A patient presents with an elevated TSH level but normal unbound T4. What is the next recommended step if the patient is asymptomatic and thyroid peroxidase antibodies (TPOAb) are negative?
A) Initiate T4 treatment.
B) Perform a radionuclide thyroid scan.
C) Monitor with annual follow-up.
D) Evaluate for pituitary disease.
Correct Answer: C) Monitor with annual follow-up.
Rationale: In mild (subclinical) hypothyroidism with no symptoms and negative TPO antibodies, annual follow-up is advised to monitor TSH levels for progression.
What condition is suggested by elevated TSH, low unbound T4, and positive TPOAb?
A) Sick euthyroid syndrome.
B) Autoimmune hypothyroidism.
C) Drug-induced hypothyroidism.
D) Central hypothyroidism.
Correct Answer: B) Autoimmune hypothyroidism.

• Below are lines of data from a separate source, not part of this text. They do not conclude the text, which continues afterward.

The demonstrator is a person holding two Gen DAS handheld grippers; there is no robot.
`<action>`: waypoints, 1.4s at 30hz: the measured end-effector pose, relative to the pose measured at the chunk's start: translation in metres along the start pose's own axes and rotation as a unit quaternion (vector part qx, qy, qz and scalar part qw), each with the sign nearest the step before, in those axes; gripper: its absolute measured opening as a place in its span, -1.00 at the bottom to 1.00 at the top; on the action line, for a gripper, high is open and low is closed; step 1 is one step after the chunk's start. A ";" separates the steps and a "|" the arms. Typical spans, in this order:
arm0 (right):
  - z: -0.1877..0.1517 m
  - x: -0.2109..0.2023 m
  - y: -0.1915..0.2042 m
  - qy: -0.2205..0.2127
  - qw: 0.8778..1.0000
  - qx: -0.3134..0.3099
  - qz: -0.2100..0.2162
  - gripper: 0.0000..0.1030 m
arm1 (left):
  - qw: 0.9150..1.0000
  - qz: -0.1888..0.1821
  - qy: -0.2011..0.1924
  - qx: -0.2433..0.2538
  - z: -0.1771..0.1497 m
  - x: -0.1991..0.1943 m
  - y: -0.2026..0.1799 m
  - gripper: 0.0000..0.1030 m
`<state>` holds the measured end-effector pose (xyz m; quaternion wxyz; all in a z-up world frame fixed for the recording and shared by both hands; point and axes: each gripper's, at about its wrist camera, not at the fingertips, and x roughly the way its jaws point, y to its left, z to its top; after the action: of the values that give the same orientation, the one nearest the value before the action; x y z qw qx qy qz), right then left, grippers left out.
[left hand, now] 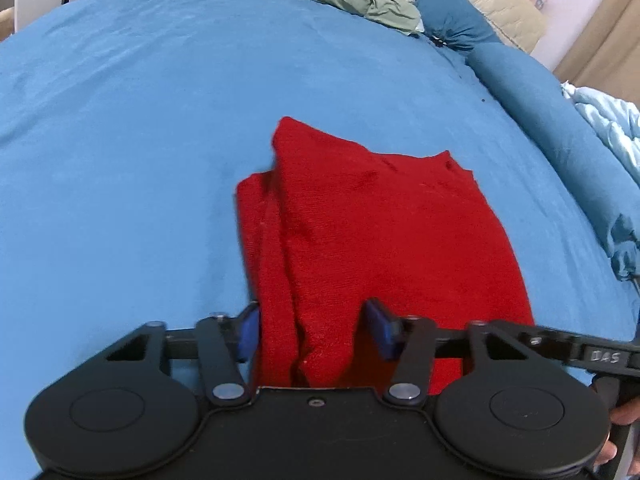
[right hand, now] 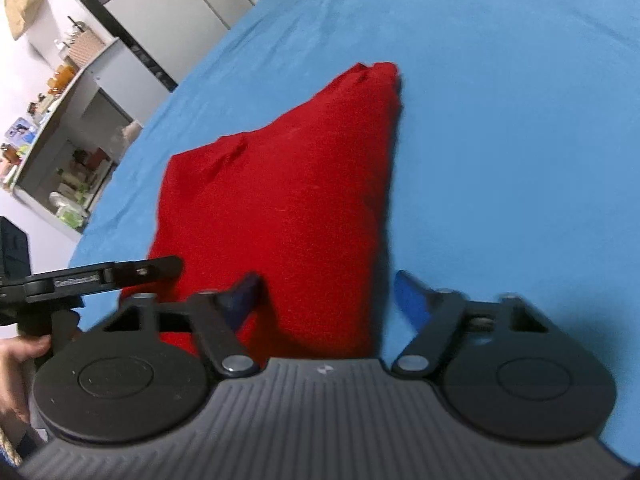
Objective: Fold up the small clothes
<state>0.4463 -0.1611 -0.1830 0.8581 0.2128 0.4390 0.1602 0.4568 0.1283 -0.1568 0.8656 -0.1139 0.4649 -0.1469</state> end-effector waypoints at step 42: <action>-0.156 -0.205 -0.057 -0.093 0.983 -0.069 -0.139 0.57 | 0.985 0.112 -0.071 0.112 -0.176 -0.061 -0.166 0.46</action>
<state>0.2073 -0.2699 -0.1534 0.9218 0.1040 0.3703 0.0482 0.2524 -0.0147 -0.1498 0.9148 0.0260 0.3925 -0.0917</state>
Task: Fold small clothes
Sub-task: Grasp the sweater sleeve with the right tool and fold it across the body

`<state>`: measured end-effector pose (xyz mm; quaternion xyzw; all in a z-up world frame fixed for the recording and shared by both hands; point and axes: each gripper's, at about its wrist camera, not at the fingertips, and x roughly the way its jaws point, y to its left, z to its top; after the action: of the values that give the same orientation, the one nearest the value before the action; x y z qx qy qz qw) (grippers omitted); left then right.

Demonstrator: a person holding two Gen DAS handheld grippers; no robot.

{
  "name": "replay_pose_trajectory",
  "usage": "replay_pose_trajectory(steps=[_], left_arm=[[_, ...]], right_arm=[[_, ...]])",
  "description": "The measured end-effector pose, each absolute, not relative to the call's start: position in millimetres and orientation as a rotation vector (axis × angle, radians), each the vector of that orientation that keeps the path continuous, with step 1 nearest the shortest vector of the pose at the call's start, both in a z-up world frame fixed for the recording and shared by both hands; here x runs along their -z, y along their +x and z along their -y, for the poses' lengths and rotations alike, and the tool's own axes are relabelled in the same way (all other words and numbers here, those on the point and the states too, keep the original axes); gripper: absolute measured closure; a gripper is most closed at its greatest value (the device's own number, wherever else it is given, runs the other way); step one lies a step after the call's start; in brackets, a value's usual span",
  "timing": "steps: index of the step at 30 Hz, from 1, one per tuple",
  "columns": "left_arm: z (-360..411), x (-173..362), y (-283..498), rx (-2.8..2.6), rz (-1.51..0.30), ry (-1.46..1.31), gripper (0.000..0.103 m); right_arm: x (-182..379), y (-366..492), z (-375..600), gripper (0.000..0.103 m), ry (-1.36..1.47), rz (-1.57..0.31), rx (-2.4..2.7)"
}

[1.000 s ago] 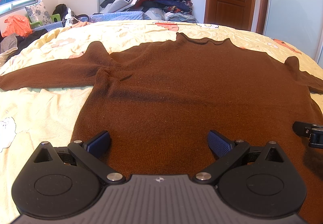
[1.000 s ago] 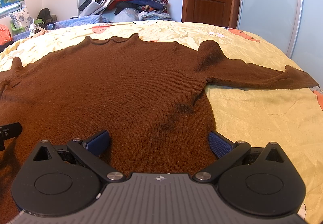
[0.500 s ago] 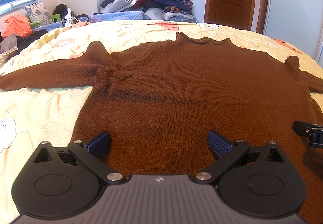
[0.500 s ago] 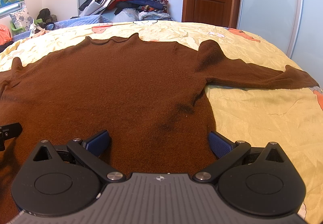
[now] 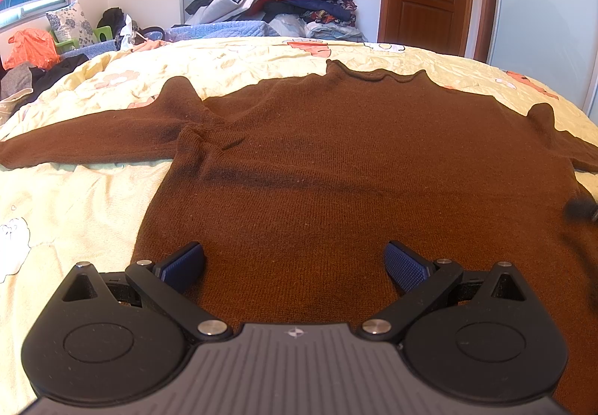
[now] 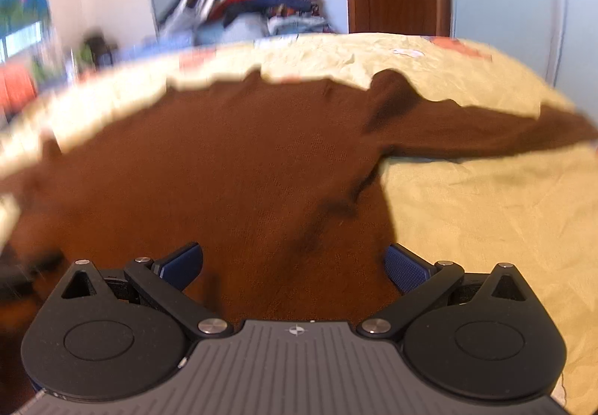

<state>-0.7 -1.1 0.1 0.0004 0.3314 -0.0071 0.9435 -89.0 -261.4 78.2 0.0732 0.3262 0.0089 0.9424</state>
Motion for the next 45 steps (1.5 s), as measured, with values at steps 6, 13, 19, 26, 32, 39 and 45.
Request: replay_pose_trajectory(steps=[6,13,19,26,32,39,45], left_arm=[[1.0,0.0,-0.8,0.014,-0.676,0.001,0.000],[0.8,0.0,-0.8,0.014,-0.676,0.001,0.000],[0.8,-0.1,-0.8,0.014,-0.676,0.001,0.000],[0.9,0.1,-1.2,0.015,-0.676,0.001,0.000],[1.3,0.0,-0.8,0.016,-0.676,0.000,0.000],[1.5,-0.1,-0.6,0.015,-0.676,0.001,0.000],[1.4,-0.1,-0.7,0.016,-0.676,0.001,0.000]], right_arm=[[-114.4,-92.0,364.8,0.000,0.275,-0.504,0.065],[-94.6,-74.9,567.3,0.002,0.993,-0.366,0.251],[-60.7,-51.8,635.7,0.038,1.116,-0.330,0.405],[-53.0,-23.2,628.9,0.055,1.059,-0.363,0.382],[-58.1,-37.9,645.7,0.090,1.091,-0.346,0.444],[-135.0,-43.7,558.1,0.090,0.857,-0.250,0.216],[-172.5,-28.0,333.5,0.088,0.563,-0.354,-0.350]])
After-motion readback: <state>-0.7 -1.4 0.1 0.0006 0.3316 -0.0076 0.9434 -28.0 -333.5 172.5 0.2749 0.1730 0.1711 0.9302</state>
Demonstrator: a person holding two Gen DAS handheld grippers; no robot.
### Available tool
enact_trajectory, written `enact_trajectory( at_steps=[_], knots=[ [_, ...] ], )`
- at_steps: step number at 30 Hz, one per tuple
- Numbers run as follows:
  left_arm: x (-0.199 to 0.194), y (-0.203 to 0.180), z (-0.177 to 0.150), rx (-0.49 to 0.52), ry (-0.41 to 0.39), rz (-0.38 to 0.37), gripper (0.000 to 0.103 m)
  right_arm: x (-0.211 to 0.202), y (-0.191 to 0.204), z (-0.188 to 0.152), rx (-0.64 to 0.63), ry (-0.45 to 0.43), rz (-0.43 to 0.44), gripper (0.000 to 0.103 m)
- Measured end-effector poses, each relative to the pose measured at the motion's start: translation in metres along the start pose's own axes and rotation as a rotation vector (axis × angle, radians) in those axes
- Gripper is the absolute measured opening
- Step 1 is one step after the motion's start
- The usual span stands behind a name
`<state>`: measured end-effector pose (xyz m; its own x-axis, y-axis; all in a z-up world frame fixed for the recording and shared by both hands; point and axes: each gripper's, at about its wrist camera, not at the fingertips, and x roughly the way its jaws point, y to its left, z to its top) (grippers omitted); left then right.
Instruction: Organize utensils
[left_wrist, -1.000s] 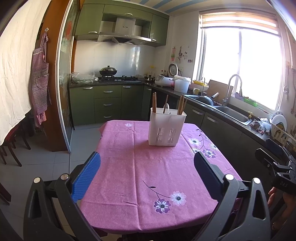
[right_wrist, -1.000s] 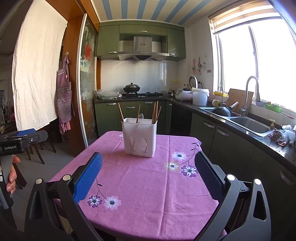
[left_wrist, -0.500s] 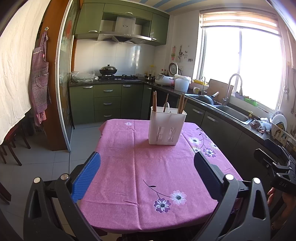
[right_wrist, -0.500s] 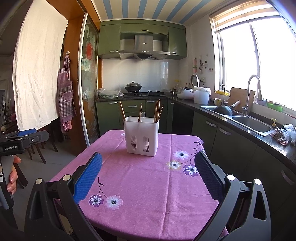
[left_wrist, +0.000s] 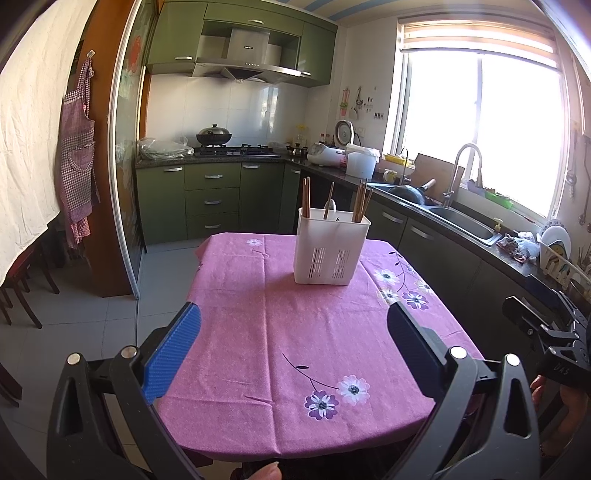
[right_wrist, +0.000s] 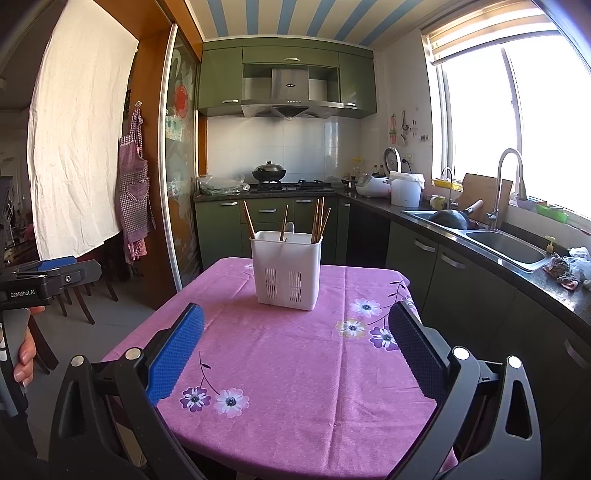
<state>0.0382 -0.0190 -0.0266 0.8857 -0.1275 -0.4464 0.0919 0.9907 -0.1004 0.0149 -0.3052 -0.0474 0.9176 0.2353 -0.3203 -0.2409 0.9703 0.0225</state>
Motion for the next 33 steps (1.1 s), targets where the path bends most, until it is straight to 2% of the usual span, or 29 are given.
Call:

Rationale: Elevated TSH, low unbound T4, and positive TPO antibodies are indicative of autoimmune hypothyroidism
If a patient has normal TSH levels but clinical suspicion of pituitary disease, what should be the next step?
A) No further tests.
B) Measure unbound T4 levels.
C) Perform a radionuclide thyroid scan.
D) Test for TPO antibodies.
Correct Answer: B) Measure unbound T4 levels.
Rationale: In suspected pituitary disease, TSH levels alone may not reflect true thyroid function. Measuring unbound T4 is crucial for accurate assessment.
In a patient with low TSH and normal unbound T4 levels, what diagnosis should be considered next?
A) Primary hypothyroidism.
B) Pituitary disease.
C) No further tests are required.
D) Central hypothyroidism.
Correct Answer: C) No further tests are required.
Rationale: Normal unbound T4 levels with normal or low TSH typically do not indicate hypothyroidism, so further testing is unnecessary unless clinical suspicion persists.
What is the appropriate management for mild hypothyroidism (normal T4 with elevated TSH) in a symptomatic patient with positive TPO antibodies?
A) Annual follow-up without treatment.
B) Initiate T4 treatment.
C) Refer for pituitary function testing.
D) Evaluate for sick euthyroid syndrome.
Correct Answer: B) Initiate T4 treatment.
Rationale: For mild hypothyroidism with symptoms and positive TPO antibodies, T4 treatment can alleviate symptoms and potentially prevent progression to overt hypothyroidism.
What is the typical daily replacement dose of LT4 for an adult patient with no residual thyroid function?
A) 0.5 μg/kg body weight
B) 1.6 μg/kg body weight
C) 2.0 μg/kg body weight
D) 3.0 μg/kg body weight
Correct Answer: B) 1.6 μg/kg body weight
Rationale: For patients with no residual thyroid function, the usual replacement dose of LT4 is 1.6 μg/kg body weight, typically amounting to 100–150 μg daily for adults.